Although numerous video and audio call applications exist, there is no convenient way for users to communicate through a language barrier. One user or another must always use a third-party translation method that makes communication much slower and less efficient. Even meetings at the level of international organizations such as the EU are conducted with several in-person translators. A real-time translation software would be revolutionary at all levels: everyday conversational calls, corporate meetings, and even multinational organizations.
What it does
GlobeTalk is a web-based application that provides real-time speech translation over video calls for multiple users. With the increasing globalization of business and technology, the need for a tool that can bridge language barriers has become more pressing than ever. GlobeTalk aims to fill this gap by providing a platform where users can communicate with each other in real-time, regardless of their native language. Unfortunately, we only had time to make the separate components of this project and not integrate them.
How we built it
We split the program into three main components: translation and voice recognition, web-based voice call software, and the front-end design/UI for the web-based voice call software. This is the approach we chose because we believed this would allow us to work in parallel for the 3 days of the competition and allow us to work on what our skills were specialized in. Our plan was to develop the separate components independently, test them, and then get together and integrate them near the end to provide a fully fleshed-out application.
Challenges we ran into
Our initial plan for this project was to create a Python back end and so we started by trying to build a video chat through Python. One of our goals for this project was also to implement voice cloning, so we found an open-source software and tried to train it but realized the implementation would be much too slow, and we wanted the chat to run as close to real-time as possible. We also came to find that the backend would not be feasible through Python, so we had to research other technologies that would support a video call platform, and eventually found a GitHub repo that utilized Node.JS and other web technologies like Socket.io and WebRTC. We stripped that repository down to what we needed for implementation and created the simple video call software. We wanted to add another layer to the translation, and we thought ASL would be a neat data-driven addition that would add complexity to our software. So, we pulled another GitHub repo that we believed could implement this and tried training the AI. Still, after hours of training, the model was mediocre at best and would need much more extensive training before we could implement it. On top of this back-end development, we were also working on the front-end code using React and CSS to start developing our website. Unfortunately, we encountered many more roadblocks on both ends, working with technologies that were unfamiliar to us. WebRTC became very frustrating to use, and we were not able to incorporate all our components into the web page in time.

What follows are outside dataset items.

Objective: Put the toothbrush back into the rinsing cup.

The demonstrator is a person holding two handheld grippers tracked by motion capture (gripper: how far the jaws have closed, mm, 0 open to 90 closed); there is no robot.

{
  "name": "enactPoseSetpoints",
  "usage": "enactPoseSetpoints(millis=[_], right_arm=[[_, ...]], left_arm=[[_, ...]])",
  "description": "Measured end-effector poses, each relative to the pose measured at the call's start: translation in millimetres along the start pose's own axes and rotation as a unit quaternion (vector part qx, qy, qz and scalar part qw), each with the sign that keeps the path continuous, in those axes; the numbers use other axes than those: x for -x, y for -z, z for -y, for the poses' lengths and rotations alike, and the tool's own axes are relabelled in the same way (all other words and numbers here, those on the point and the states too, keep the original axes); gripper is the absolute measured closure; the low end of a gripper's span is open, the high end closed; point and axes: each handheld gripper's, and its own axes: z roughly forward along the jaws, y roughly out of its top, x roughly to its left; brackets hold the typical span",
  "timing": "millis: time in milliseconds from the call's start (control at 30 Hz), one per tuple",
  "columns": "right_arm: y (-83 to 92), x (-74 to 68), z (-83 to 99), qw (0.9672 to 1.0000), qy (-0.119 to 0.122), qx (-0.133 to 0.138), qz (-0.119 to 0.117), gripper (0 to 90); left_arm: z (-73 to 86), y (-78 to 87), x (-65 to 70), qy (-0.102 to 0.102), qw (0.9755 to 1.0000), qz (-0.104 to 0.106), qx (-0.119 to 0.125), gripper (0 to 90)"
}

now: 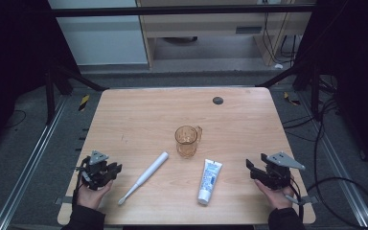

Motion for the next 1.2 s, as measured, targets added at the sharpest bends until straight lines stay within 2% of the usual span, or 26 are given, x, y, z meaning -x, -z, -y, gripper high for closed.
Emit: enactPoseSetpoints(millis=[67,267,367,567,1200], right_arm=[[-0.1,-0.6,0.3,1.0000,0.002,-0.002,0.001,37.0],[0.0,-0.3,0.3,1.0000,0.004,-0.003,0.002,37.0],[-1.4,-0.4,1.1,0.9999,0.009,-0.006,0.003,37.0],[-2.0,-0.8,1.3,0.9999,0.011,-0.009,0.003,37.0],[-3.7,-0.4,2.5,0.9998,0.012,-0.014,0.004,36.2]], left_arm=[[0.9,-0.2,4.3,-0.004,0.9999,0.012,-0.009,77.3],[4.5,-0.7,11.3,-0.020,0.9991,0.025,-0.029,86.2],[8.1,-1.1,17.2,-0.032,0.9978,0.040,-0.042,89.3],[12.9,-2.6,26.6,-0.048,0.9960,0.049,-0.058,89.5],[22.8,-2.9,39.5,-0.067,0.9917,0.072,-0.083,89.7]])
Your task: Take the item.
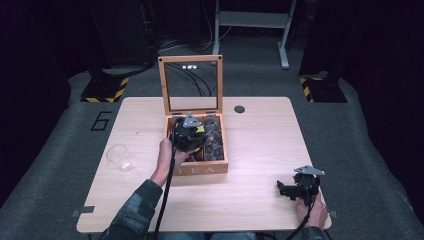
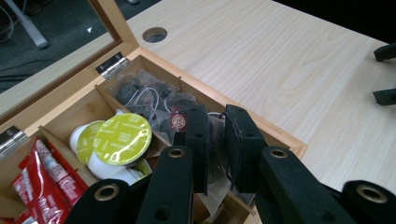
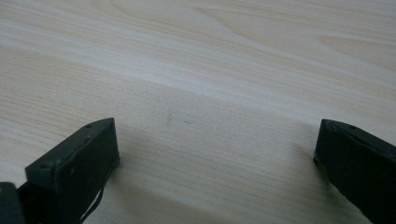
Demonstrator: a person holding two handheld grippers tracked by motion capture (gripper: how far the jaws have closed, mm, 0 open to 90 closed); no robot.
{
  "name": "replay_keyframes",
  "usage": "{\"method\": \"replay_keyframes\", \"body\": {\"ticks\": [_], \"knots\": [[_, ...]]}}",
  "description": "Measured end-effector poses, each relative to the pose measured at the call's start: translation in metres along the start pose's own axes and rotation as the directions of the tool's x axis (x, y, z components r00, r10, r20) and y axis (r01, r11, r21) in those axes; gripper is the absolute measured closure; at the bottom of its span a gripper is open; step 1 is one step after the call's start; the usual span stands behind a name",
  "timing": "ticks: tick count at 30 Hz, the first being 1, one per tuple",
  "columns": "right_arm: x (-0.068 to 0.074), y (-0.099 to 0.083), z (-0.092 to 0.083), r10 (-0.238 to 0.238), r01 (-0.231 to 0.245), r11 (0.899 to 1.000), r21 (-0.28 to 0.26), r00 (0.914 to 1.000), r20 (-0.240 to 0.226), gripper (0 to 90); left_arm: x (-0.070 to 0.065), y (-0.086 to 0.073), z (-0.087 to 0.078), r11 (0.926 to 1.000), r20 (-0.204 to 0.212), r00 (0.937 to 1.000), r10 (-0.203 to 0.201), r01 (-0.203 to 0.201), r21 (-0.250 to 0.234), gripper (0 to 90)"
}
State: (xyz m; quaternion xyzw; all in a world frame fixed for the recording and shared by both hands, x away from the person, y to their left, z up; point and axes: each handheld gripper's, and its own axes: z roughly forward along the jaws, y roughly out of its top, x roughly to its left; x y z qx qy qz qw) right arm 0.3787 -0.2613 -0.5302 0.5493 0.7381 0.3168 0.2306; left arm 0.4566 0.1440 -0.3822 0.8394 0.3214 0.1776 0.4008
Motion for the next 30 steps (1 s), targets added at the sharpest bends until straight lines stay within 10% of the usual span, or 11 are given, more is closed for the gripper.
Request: {"method": "replay_keyframes", "body": {"ticks": [30], "knots": [[0.0,0.0,0.0,0.0,0.0,1.0,0.0,1.0,-0.001,0.0,0.035,-0.019,-0.044,0.9971,-0.073,0.9954,-0.062,0.059,-0.049,79.9]]}}
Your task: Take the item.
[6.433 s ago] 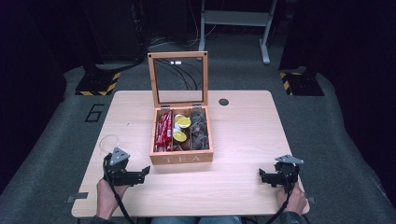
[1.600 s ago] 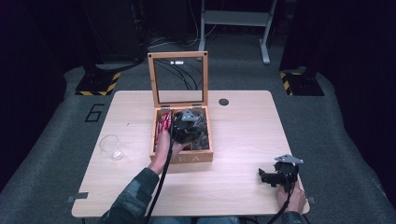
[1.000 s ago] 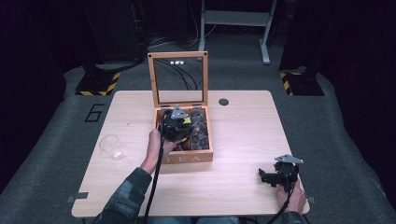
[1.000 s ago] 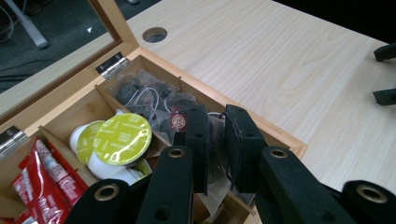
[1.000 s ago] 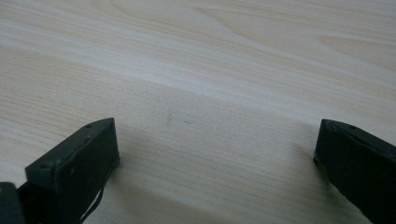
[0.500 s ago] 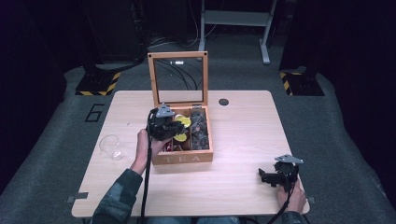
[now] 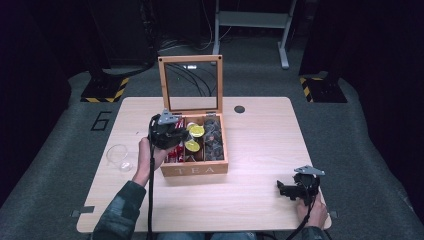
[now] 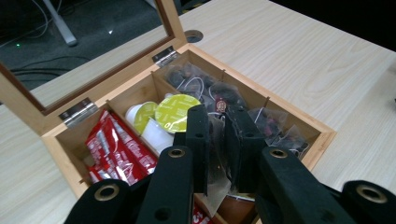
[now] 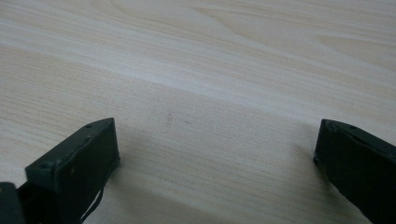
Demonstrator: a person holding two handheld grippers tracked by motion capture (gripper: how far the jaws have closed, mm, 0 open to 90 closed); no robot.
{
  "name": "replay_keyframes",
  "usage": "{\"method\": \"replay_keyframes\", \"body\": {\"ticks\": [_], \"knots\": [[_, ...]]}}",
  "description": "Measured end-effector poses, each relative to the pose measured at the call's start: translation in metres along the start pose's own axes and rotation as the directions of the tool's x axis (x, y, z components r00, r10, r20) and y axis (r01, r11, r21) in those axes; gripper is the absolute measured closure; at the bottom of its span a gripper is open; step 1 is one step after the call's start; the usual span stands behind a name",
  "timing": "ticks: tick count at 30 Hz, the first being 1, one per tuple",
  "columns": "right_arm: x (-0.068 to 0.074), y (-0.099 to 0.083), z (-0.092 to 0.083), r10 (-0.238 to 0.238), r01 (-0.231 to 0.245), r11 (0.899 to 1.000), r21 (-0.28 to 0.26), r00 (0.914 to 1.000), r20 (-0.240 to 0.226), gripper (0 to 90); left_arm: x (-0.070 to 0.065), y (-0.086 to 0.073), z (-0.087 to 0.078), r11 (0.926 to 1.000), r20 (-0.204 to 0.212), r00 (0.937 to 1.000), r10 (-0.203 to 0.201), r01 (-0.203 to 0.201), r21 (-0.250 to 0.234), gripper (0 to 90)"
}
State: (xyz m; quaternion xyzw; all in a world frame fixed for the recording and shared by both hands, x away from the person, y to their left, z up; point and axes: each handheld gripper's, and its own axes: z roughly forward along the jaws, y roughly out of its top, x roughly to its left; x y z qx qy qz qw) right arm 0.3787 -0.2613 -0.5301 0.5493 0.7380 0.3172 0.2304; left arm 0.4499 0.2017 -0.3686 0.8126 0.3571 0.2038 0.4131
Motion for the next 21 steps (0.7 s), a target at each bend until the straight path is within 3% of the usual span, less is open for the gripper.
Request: {"method": "replay_keyframes", "body": {"ticks": [21], "knots": [[0.0,0.0,0.0,0.0,0.0,1.0,0.001,1.0,0.002,0.0,0.029,-0.026,-0.03,0.9985,-0.065,0.9965,-0.053,0.052,-0.018,80.0]]}}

Accomplishments that we are proud of
We are proud of our Python code which can take in audio input as a file or directly from the microphone, process it, translate it, and output it in the respective language. On top of that, being able to produce super simple web-based video call software was something we are proud of considering that we had to overcome numerous obstacles that we did not predict having to face at all.
What we learned
We learned that the implementation of projects can be much more difficult than they seem, especially when the technologies used are unfamiliar. Next time we will consider implementation more so when planning.
What's next for GlobeTalk
We encountered many challenges implementing the initial plan for our project, therefore our final result lacks the elaboration we had hoped for. This, however, leaves room for later improvements.
Firstly, we plan to integrate the components of our software into one concise webpage. This will take much more debugging on both the front and backend.
Secondly, we plan to add the ASL language to the selection as well as implement subtitles, which would promote this project to an even broader audience. We would do this through more extensive training and refining of the AI model that reads the ASL alphabet as previously mentioned.
Lastly, we plan to add voice cloning to our system. This would require finding a more efficient method of implementation so that the delay from input to output remains reasonable for a conversation. Applying voice cloning would be a major step in making this application user-friendly.